I didn’t know Barth well when I was teaching at Hopkins, but he was always cordial. He gave good weight (precisely measured) as a teacher. A nice precision was built into him, perhaps. If someone had set out to design two personalities to abrade each other at every point of contact, Stone’s and Barth’s would have filled the bill to perfection. In theory, Stone was hired to replace Barth; they should have overlapped by only one year, but Barth changed his mind, resulting in a new situation in which Stone and Barth would share not only the theoretical throne but also the physical office. Barth had a very ambivalent attitude toward retiring from Hopkins and did it in very slow motion. Stone was caught in the consequences of Barth’s last second thought. Co-existing with Barth ad infinitum was not something he could tolerate. That Stone’s work and Barth’s were completely opposite in motive and intention was also a factor, I’m sure.

John Gardner was a really good novelist who might have been a great one had he lived, but On Moral Fiction is a self-serving work, not to be taken seriously except for the good bits, all cribbed from Tolstoy. In that vein, Stone’s “Reasons for Stories,” published in Harper’s in 1986 as part of a public argument with William Gass (representing the first generation metafictionists) is a lot better, and doesn’t suffer from being a lot shorter.

AV: Will anything ever appear from Stone’s manuscripts of Opus 5/Opus 6/Charlie Manson’s Gold and Arcturus, the latter of which seemed to have great potential?

MSB: Who knows, but I doubt it. Very little was actually written of Arcturus, though somebody might play off Stone’s truly amazing plan for the work (that would be on the order of my long-ago fantasy of writing Dostoevsky’s unwritten novels). Janice and I actually joked about the notion of my finishing Charlie Manson’s Gold, which, at 200+ strong pages, should have been over the hump. Those pages show an aspect of Bob’s personality that he never really put into any other fiction, and there’s a much larger role for the Janice avatar than usual; those are two reasons I wish he had finished it, and also why I don’t think anyone else could.
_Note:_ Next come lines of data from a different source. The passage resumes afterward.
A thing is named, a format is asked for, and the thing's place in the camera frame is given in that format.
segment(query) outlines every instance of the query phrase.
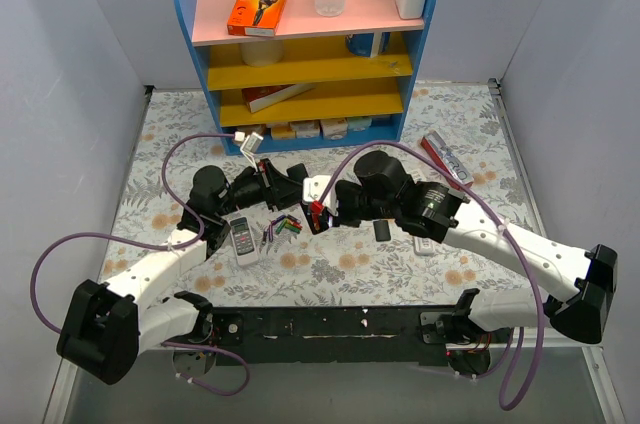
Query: pink shelf
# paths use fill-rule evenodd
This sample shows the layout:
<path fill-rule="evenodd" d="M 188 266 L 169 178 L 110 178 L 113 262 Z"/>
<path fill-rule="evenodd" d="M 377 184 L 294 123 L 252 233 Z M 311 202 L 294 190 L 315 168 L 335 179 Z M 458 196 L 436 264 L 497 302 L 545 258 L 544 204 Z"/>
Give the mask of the pink shelf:
<path fill-rule="evenodd" d="M 194 46 L 261 39 L 227 34 L 227 19 L 235 1 L 198 0 L 191 39 Z M 423 28 L 422 18 L 400 19 L 395 0 L 347 0 L 345 11 L 337 17 L 316 14 L 314 0 L 287 0 L 277 35 L 273 39 Z"/>

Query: black metal bar
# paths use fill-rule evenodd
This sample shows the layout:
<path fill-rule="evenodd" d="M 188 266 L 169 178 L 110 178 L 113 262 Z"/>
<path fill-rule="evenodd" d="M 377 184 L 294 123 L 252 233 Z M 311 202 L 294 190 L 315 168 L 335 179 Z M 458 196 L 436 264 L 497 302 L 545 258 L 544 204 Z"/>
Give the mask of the black metal bar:
<path fill-rule="evenodd" d="M 453 306 L 217 308 L 214 342 L 251 363 L 447 364 L 444 344 L 425 344 L 420 314 Z M 219 356 L 217 365 L 237 362 Z"/>

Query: blue shelf
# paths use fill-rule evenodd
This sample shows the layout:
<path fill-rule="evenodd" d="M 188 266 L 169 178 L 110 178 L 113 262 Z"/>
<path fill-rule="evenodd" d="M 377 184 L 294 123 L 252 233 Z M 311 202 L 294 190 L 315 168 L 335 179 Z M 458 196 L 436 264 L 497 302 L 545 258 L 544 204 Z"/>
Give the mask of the blue shelf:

AV: Bay of Souls is likely Stone’s least effective novel, but Death of the Black-Haired Girl was a good read. One wonders what he could have written without having so many physical issues. You saw him in the later stages of his life and this must have been difficult for you to see. I can only imagine how Janice coped with everything.

MSB: I’ll still say that Bob Stone’s worst novel is better than most people’s best. Bay of Souls has got problems—he almost died during the writing of it, and in some places that shows—but still eminently worth reading. The last scene, in particular, is remarkably strong.

But more importantly, he was determined to come back from that low. There were a handful of books he wanted to write and he was determined to live long enough to write them (he told me that in person, one day we ran into each other in Paris). And he fought to live, not only via the trips to rehab, which improved things for a spell even if they didn’t stick long-term, but also in doing everything possible to fight off his COPD, which is what actually killed him in the end. He didn’t live to finish all the work he wanted to, but Death of the Black-Haired Girl and Fun with Problems do show that the effort was worth it.

AV: Finally, I was wondering who your favorite character is from Stone’s novels, your favorite novel, and how should Stone be remembered?

MSB: I don’t want to play favorites with either characters or novels. But I can say that even minor Stone characters, as Ford Madox Ford recommended, are so real you can smell their breath. If you put yourself in the mind of God, how can you love one more than another?

I think Robert Stone is the writer of his generation who, like the great nineteenth century novelists and those of the early twentieth, pushed the possibilities of realistic fiction—the representation of who we are in the time we live in—as far as they can go.